*** Provided data ***
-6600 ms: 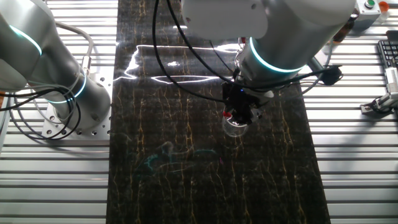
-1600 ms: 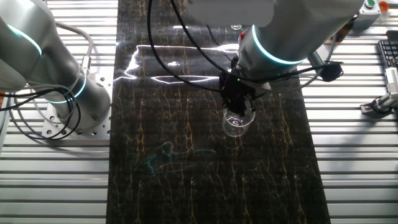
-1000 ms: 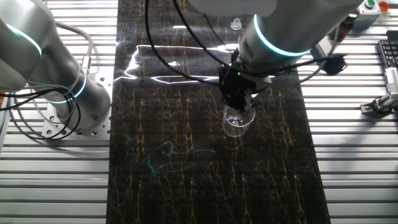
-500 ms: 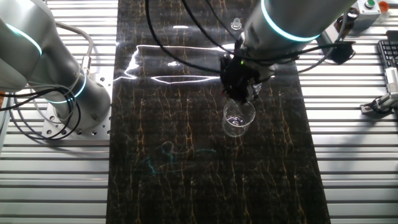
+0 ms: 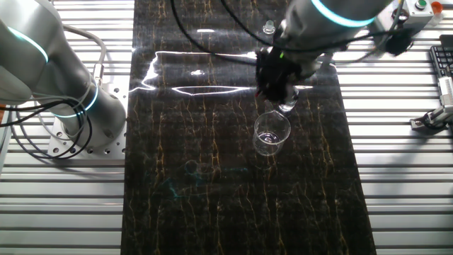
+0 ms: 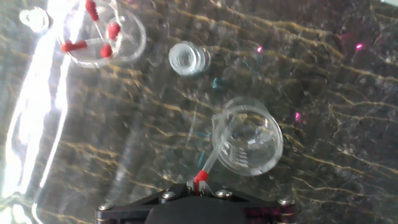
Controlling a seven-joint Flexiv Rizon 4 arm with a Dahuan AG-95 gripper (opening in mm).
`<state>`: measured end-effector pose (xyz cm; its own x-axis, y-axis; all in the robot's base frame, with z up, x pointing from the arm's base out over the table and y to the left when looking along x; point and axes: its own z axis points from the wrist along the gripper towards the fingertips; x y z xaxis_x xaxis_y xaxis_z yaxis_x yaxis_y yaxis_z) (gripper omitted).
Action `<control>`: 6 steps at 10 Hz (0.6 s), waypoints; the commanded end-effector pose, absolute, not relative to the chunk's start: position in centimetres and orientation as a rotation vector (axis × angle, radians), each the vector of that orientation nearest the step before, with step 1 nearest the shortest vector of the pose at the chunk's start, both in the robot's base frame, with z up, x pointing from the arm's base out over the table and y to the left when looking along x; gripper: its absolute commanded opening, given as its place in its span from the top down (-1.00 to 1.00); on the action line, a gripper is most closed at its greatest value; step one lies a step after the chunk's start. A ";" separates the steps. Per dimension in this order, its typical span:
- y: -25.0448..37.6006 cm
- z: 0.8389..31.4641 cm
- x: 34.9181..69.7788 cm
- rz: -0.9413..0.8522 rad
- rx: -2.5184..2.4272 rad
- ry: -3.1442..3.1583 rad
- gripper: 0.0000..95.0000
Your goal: Transfer liquid using a dropper
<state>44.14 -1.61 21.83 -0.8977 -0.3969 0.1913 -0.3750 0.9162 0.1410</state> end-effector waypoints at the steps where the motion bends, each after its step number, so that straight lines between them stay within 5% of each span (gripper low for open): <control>1: -0.5 22.4 44.6 -0.133 0.552 -2.860 1.00; 6: 0.3 23.3 44.4 -0.112 0.529 -2.857 1.00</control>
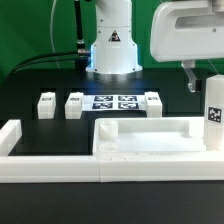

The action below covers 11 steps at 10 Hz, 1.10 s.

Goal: Assemble desk

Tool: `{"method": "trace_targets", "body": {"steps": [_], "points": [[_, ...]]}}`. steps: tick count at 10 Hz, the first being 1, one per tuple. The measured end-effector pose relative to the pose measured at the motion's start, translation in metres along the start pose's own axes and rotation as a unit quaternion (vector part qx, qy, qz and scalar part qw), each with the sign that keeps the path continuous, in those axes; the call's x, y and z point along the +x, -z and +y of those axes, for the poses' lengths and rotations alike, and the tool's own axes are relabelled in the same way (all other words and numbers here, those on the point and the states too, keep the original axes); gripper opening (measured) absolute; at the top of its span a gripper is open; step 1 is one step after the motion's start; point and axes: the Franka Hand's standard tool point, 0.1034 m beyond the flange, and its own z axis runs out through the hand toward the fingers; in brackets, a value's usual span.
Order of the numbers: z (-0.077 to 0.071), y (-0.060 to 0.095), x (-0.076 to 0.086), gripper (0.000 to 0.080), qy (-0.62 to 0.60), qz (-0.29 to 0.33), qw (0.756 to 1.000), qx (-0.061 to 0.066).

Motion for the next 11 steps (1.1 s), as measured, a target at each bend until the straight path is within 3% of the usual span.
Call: {"method": "trace_targets", "body": {"steps": [9,11], "points": [[0.0056,-0.0011,-0.0005,0.0622,0.21,-0.002,0.978,-0.001],[0.0058,-0.0012,-0.0006,0.0284,0.209,-0.002,0.978,-0.001]]}}
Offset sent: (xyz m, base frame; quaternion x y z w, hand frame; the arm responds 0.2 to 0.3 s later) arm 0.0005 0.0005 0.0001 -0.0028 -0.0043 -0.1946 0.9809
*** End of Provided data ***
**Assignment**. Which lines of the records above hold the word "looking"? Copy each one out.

**Exercise answer**.
`<state>`: measured end-effector pose (xyz cm; its own x-axis, y-axis; all in the robot's base frame, with z up, x pointing from the arm's base out over the table and y to the left when looking along x; point and axes: its own z axis points from the wrist along the gripper towards the fingertips; x y z xaxis_x xaxis_y xaxis_z yaxis_x yaxis_y yaxis_z) (gripper omitted).
Action `<control>`: 6 steps at 10 Hz (0.6 s), waypoints; the commanded end-effector pose, absolute, not relative to the chunk's start: position in centimetres and orientation as a rotation vector (axis × angle, radians), each the vector of that orientation nearest the step before, with step 1 nearest the shortest vector of the pose at the chunk's start, both in the robot's base frame, with z up, x pointing from the arm's base out over the table and y to the left when looking along x; gripper: its absolute commanded opening, given as its place in its span from the top down (-1.00 to 1.00); on the action line, a gripper is most closed at its greatest value; step one lies a step after the chunk's start. A ";" separates the steps. Per dimension in this order, its typical span:

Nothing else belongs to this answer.